Many people say that west coasters didn’t feel it as much, but I know so many people who worked with, were related to, or knew people that were lost – we were not untouched. As the details spilled out, the nation-wide moments of silence and the local memorial for my ex’s co-worker Yen came and went, my mind and body constantly battled over how much I should be to feel or how much more I could possibly ache over. My mind controlled my emotions as tightly as it could, but my heart felt that it owed it to every last person that was lost, especially the heroes, and the victims’ families, to know their stories and feel the loss. Eventually I was able to survey the emotional grounds trusting my body would dictate what I could handle at one time. Each year the heartache comes rushing back.
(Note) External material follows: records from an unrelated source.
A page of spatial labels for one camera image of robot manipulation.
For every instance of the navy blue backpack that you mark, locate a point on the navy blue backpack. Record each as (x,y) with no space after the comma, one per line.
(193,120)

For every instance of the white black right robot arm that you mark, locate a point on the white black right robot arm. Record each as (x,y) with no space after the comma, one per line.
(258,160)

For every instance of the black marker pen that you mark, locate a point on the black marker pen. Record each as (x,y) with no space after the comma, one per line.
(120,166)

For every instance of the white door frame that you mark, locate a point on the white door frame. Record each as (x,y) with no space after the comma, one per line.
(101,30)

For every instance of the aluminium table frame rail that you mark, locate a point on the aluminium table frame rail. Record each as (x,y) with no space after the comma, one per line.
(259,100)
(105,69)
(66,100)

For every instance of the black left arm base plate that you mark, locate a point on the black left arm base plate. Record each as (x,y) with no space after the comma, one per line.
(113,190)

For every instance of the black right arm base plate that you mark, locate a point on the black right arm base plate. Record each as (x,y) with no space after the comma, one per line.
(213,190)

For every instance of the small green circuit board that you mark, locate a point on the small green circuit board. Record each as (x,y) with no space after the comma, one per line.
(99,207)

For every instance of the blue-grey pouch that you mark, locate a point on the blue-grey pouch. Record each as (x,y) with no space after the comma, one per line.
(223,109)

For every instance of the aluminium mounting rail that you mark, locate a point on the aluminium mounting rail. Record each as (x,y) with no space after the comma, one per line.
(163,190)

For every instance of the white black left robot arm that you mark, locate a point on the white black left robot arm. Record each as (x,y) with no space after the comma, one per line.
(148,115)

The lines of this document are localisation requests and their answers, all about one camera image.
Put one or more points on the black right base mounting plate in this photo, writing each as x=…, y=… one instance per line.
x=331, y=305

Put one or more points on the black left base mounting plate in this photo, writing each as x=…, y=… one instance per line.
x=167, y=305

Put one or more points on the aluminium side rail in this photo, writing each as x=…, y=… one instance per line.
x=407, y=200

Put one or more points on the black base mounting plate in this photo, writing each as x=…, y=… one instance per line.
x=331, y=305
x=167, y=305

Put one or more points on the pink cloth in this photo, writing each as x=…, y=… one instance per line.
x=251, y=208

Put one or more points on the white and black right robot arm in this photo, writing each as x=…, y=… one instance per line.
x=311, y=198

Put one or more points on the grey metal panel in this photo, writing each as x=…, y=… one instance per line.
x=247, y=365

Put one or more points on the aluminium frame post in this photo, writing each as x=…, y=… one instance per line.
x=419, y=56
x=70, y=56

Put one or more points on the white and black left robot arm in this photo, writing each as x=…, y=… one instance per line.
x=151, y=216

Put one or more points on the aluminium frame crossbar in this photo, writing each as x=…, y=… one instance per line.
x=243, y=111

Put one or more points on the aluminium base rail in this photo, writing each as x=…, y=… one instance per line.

My “best friend that I’ve met once in person” said it the best. We need to remember the unity we all felt. “We need to pull together & remember we are one. America. Not a country divided, or they have “succeeded”. Never, never, never give up. My heart will be with all that lost their lives that day & to the families still suffering their losses. Bless our country – however you choose to do so.”
Share your stories (or links) about that day or ways you’re honoring the fallen.
I try to hold onto the beauty that came as a result of this tragedy – the heroes, the humanity, the dreams that will be continued by family and friends. While this may not have been Yen’s exact plan for how to provide improved medical technology to his home country of Ethiopia, the people who were loved and touched by him will carry out his dream.